Le cancer de l’estomac reste souvent discret dans le débat public, pourtant il est l’un des cancers les plus meurtriers. Selon une étude publiée en 2025 dans la revue Nature Medicine, réalisée par le Centre international de recherche sur le cancer (CIRC, OMS), il représente aujourd’hui la cinquième cause de décès par cancer dans le monde.
Ce qui est alarmant, c’est que la majorité des cas pourrait être évitée. En effet, une seule bactérie, Helicobacter pylori, est responsable de nombreux cancers gastriques. Les chercheurs estiment que si aucune action n’était menée, les personnes nées entre 2008 et 2017 pourraient accumuler environ 15,6 millions de nouveaux cas de cancer de l’estomac au cours de leur vie. Parmi eux, 76 % seraient liés à cette infection bactérienne. En clair, trois quarts des cas pourraient potentiellement être évités si cette bactérie était détectée et traitée à temps. Cependant, le paradoxe est que l’infection est souvent silencieuse, fréquente, et beaucoup de personnes ignorent qu’elles la portent.

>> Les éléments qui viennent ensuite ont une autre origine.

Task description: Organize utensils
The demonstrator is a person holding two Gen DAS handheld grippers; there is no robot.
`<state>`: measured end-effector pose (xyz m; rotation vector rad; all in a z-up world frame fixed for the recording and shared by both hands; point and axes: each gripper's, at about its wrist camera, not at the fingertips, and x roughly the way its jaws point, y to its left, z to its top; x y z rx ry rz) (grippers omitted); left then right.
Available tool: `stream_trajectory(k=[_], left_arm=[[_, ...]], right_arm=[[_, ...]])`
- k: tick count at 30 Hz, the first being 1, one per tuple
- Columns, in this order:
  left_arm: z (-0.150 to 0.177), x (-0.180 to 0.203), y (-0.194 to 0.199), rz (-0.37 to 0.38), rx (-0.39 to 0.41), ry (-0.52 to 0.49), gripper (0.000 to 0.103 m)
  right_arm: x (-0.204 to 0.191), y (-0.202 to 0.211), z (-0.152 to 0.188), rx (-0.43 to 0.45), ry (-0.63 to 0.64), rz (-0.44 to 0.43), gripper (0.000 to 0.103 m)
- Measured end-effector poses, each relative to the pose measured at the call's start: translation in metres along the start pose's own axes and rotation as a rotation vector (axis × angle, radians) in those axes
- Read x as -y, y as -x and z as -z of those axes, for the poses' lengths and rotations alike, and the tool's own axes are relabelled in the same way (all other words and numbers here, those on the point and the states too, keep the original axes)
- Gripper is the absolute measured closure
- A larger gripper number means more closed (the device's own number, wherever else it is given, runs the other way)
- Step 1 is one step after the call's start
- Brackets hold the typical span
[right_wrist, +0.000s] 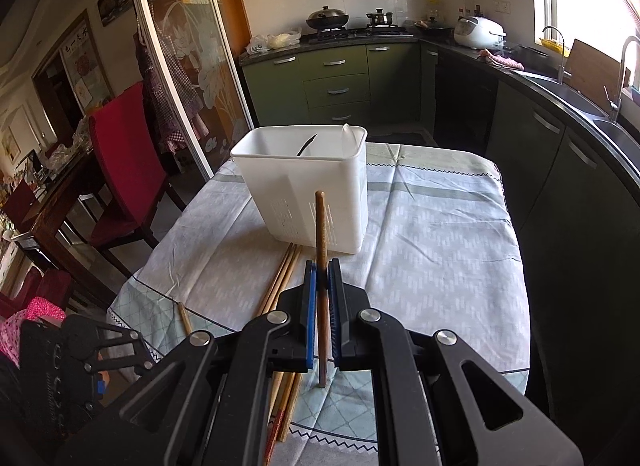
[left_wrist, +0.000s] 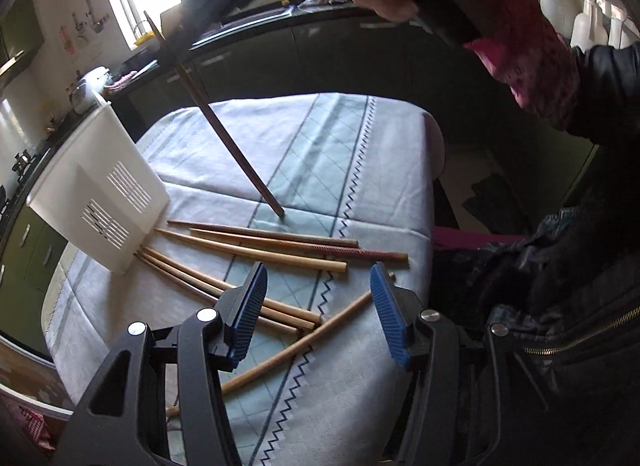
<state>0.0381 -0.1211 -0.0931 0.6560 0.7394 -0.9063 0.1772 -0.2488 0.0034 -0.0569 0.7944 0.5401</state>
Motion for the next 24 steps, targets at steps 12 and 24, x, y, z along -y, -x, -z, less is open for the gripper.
stream_trajectory(k=[12, 24], left_arm=[[0.009, 0.016, -0.041, 0.139, -0.127, -0.085, 0.065], [0.0, 0.002, -0.063, 0.202, -0.166, -0.077, 0.074]], right_arm=[[-0.002, 0.004, 0.0, -0.002, 0.001, -0.013, 0.096], [0.008, 0.018, -0.004, 0.019, -0.01, -0.019, 0.096]])
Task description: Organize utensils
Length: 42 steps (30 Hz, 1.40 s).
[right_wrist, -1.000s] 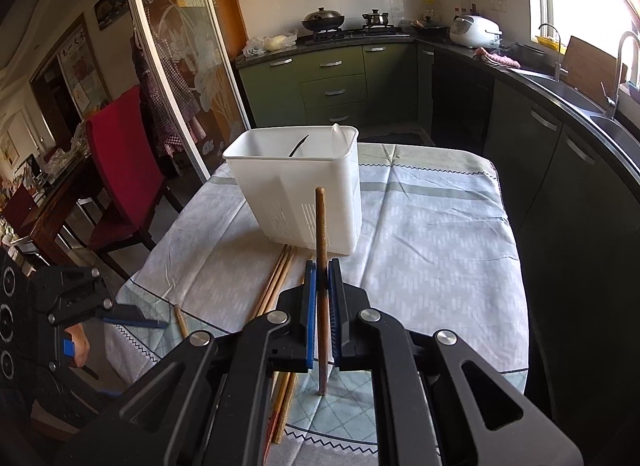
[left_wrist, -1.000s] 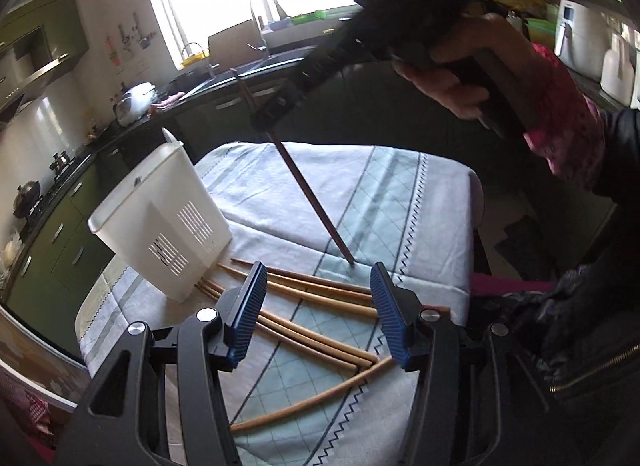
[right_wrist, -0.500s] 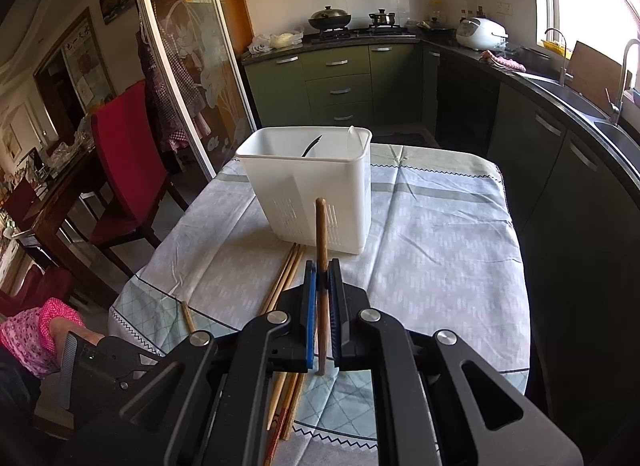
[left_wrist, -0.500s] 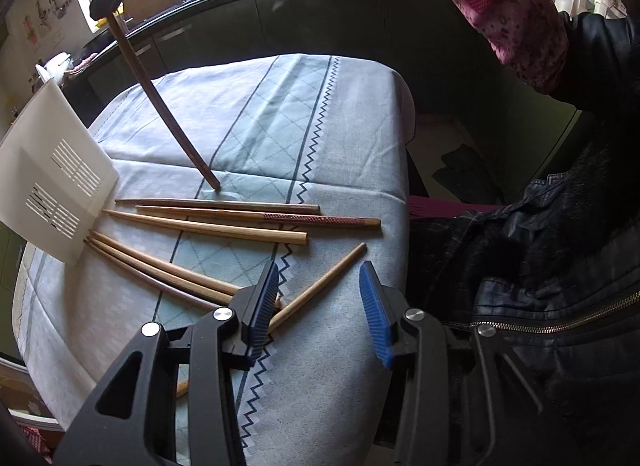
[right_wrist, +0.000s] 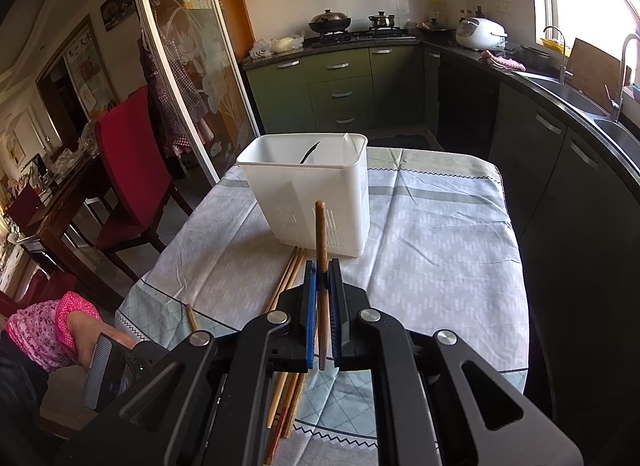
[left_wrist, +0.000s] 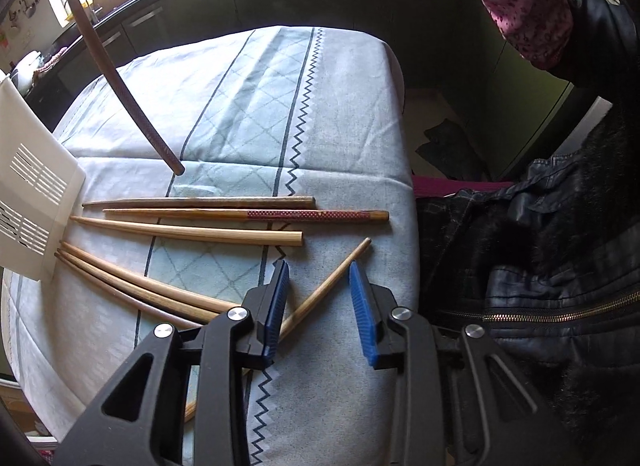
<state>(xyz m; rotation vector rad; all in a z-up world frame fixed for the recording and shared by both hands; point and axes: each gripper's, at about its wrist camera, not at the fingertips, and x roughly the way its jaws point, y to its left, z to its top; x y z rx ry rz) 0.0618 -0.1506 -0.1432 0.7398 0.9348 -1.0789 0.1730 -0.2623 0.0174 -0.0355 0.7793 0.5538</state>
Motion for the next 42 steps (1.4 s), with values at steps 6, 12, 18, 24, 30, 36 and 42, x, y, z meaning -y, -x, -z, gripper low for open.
stream_trajectory(k=[6, 12, 18, 24, 30, 36, 42], left_arm=[[-0.005, -0.014, -0.003, -0.005, 0.019, 0.062, 0.096], [-0.008, -0.014, -0.004, -0.011, 0.013, 0.079, 0.097], [-0.004, -0.013, 0.001, -0.022, 0.018, 0.079, 0.097], [-0.003, -0.008, 0.013, -0.029, 0.03, 0.064, 0.098], [-0.003, -0.017, 0.027, -0.058, 0.068, 0.09, 0.098], [-0.002, -0.039, 0.056, -0.108, 0.146, 0.163, 0.098], [0.002, -0.063, 0.085, -0.17, 0.225, 0.247, 0.098]], right_arm=[[-0.001, 0.01, -0.003, 0.014, 0.001, -0.004, 0.096], [-0.003, 0.015, -0.003, 0.022, 0.008, -0.012, 0.096], [-0.003, 0.018, -0.006, 0.028, 0.006, -0.016, 0.096], [-0.002, 0.019, -0.006, 0.031, 0.002, -0.017, 0.096], [-0.004, 0.02, -0.007, 0.039, 0.004, -0.017, 0.096], [-0.003, 0.021, -0.007, 0.039, 0.003, -0.017, 0.096], [-0.005, 0.022, -0.008, 0.042, 0.006, -0.022, 0.096]])
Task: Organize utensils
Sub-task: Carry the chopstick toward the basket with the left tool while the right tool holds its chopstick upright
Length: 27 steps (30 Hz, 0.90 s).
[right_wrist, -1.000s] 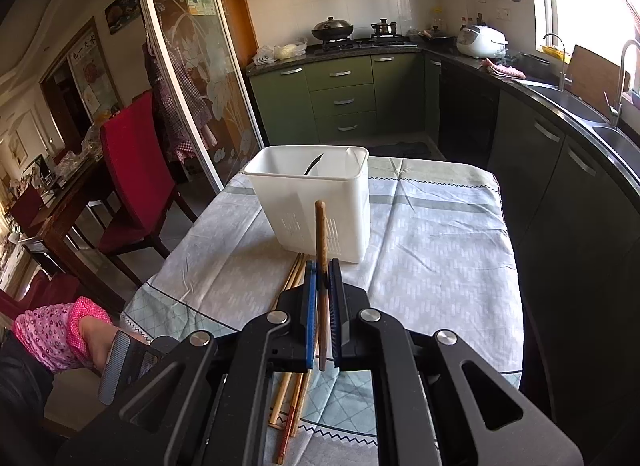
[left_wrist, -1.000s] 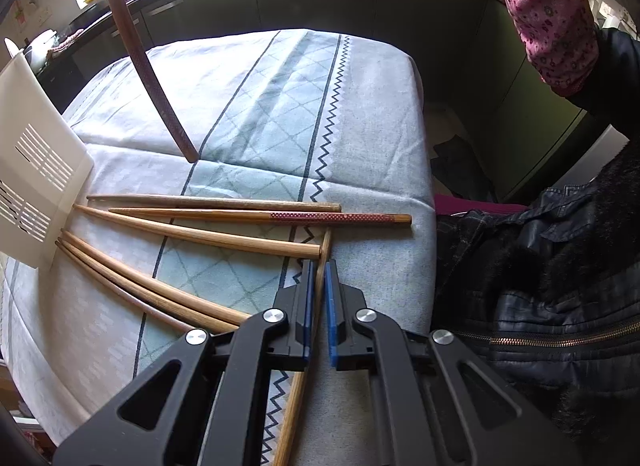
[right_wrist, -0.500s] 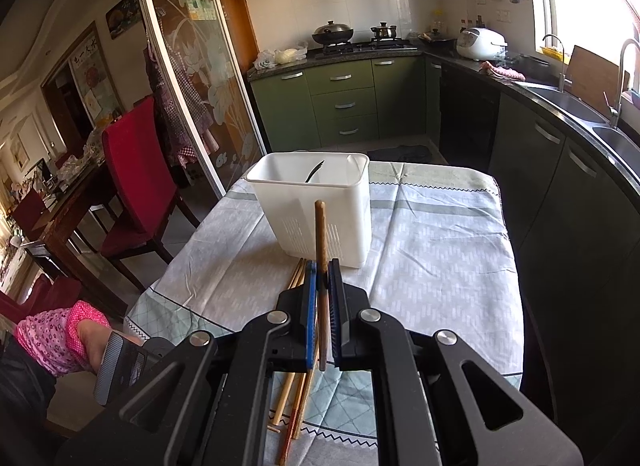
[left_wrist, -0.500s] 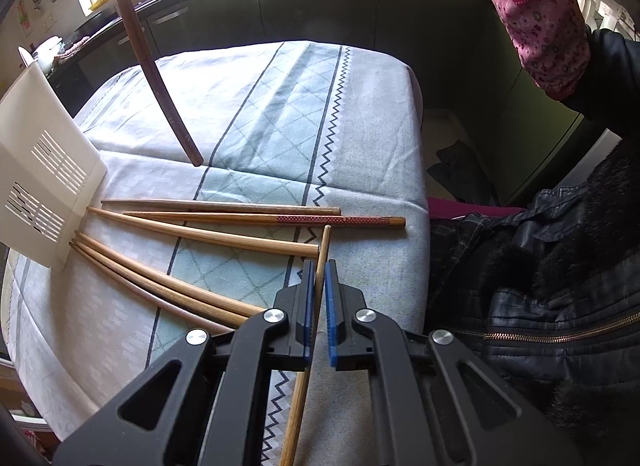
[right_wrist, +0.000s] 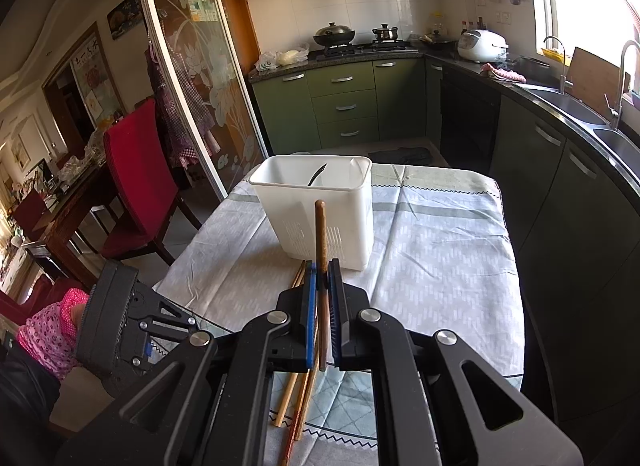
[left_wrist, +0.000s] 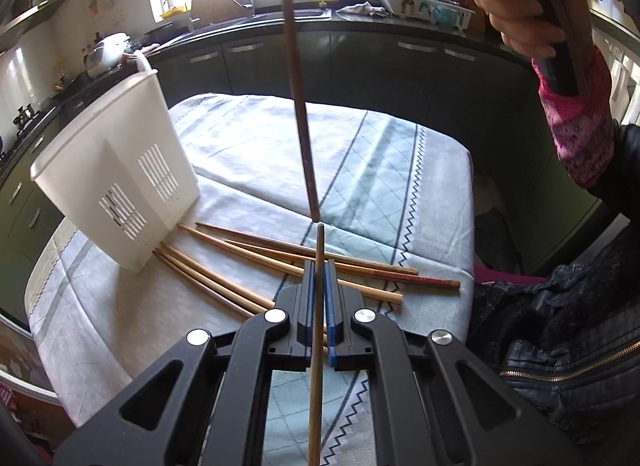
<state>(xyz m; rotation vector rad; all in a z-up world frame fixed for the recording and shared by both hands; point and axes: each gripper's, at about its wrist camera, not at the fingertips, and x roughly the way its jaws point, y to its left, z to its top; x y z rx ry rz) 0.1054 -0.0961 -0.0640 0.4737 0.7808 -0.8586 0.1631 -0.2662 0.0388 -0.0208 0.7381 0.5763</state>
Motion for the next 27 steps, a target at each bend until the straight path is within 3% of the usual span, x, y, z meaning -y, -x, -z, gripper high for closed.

Une augmentation attendue du nombre de cas à l’échelle mondiale
Les projections mondiales, basées sur les données GLOBOCAN 2022 du Global Cancer Observatory du CIRC, anticipent une hausse du nombre de cancers de l’estomac. En Asie, il pourrait y avoir 10,6 millions de cas, 2 millions en Amérique, et 1,7 million en Afrique. Notamment, en Afrique subsaharienne, le nombre de cas pourrait être jusqu’à six fois supérieur à celui de 2022, en raison de la croissance démographique.
En Europe, notamment en Allemagne, les chiffres indiquent que « environ trois quarts » des cancers de l’estomac seraient liés à Helicobacter pylori. En France, l’Institut national du cancer (INCa) estime que 20 à 50 % de la population pourrait être porteuse de cette bactérie, mais moins de 1 % développeront un cancer à cause de cette infection. L’Institut Pasteur recense environ 6 500 nouveaux cas chaque année dans le pays, avec une survie à cinq ans d’environ 15 à 20 %, soulignant l’importance de la prévention.
Helicobacter pylori : un facteur évitable
Helicobacter pylori est une bactérie qui colonise durablement la muqueuse de l’estomac. Elle peut, avec le temps, favoriser le développement d’un cancer gastrique. Selon l’INCa, l’infection survient souvent durant l’enfance, se transmet au sein des familles, et peut persister sans traitement. Elle provoque une inflammation chronique de l’estomac, appelée gastrite, qui peut évoluer vers des lésions précancéreuses comme l’atrophie de la muqueuse ou la métaplasie intestinale.
Le CIRC considère cette bactérie comme un cancérogène avéré pour l’homme (groupe 1). La bonne nouvelle, c’est qu’elle est ciblable : un traitement antibiotique associé à un inhibiteur de la pompe à proton peut généralement éradiquer Helicobacter pylori. Cela permet de réduire le risque de cancer chez les personnes infectées. Toutefois, en France, la résistance aux antibiotiques atteint environ 30 %, ce qui complique parfois le traitement et nécessite un suivi rigoureux pour vérifier l’éradication.
Quand consulter son médecin pour le dépistage
Plusieurs tests permettent de détecter Helicobacter pylori, comme le test respiratoire à l’urée marquée, la recherche d’antigènes dans les selles, ou la biopsie lors d’une gastroscopie. Cette dernière est l’examen clé pour visualiser directement la muqueuse de l’estomac, repérer d’éventuelles lésions précancéreuses ou un début de cancer, et effectuer des prélèvements.
Les recommandations des sociétés savantes, telles que la SFED ou l’INCa, préconisent un dépistage ciblé plutôt qu’un dépistage systématique de toute la population. Il est conseillé de consulter un médecin dans certains cas, notamment si :
- il existe des antécédents familiaux de cancer de l’estomac ou de lésions précancéreuses ;
- on souffre d’ulcère, de gastrite chronique ou de lymphome de type MALT ;
- des symptômes digestifs persistants apparaissent (douleurs, perte de poids, vomissements, anémie), surtout après 50 ans ;
- on a vécu dans des régions où la prévalence de l’infection est élevée ;
- une infection à Helicobacter pylori a été diagnostiquée sans suivi d’éradication.
Après le traitement, un test de contrôle est généralement recommandé pour confirmer la réussite de l’éradication. La prévention passe aussi par une alimentation équilibrée, la réduction du tabac et de l’alcool, ainsi que la limitation des aliments très salés.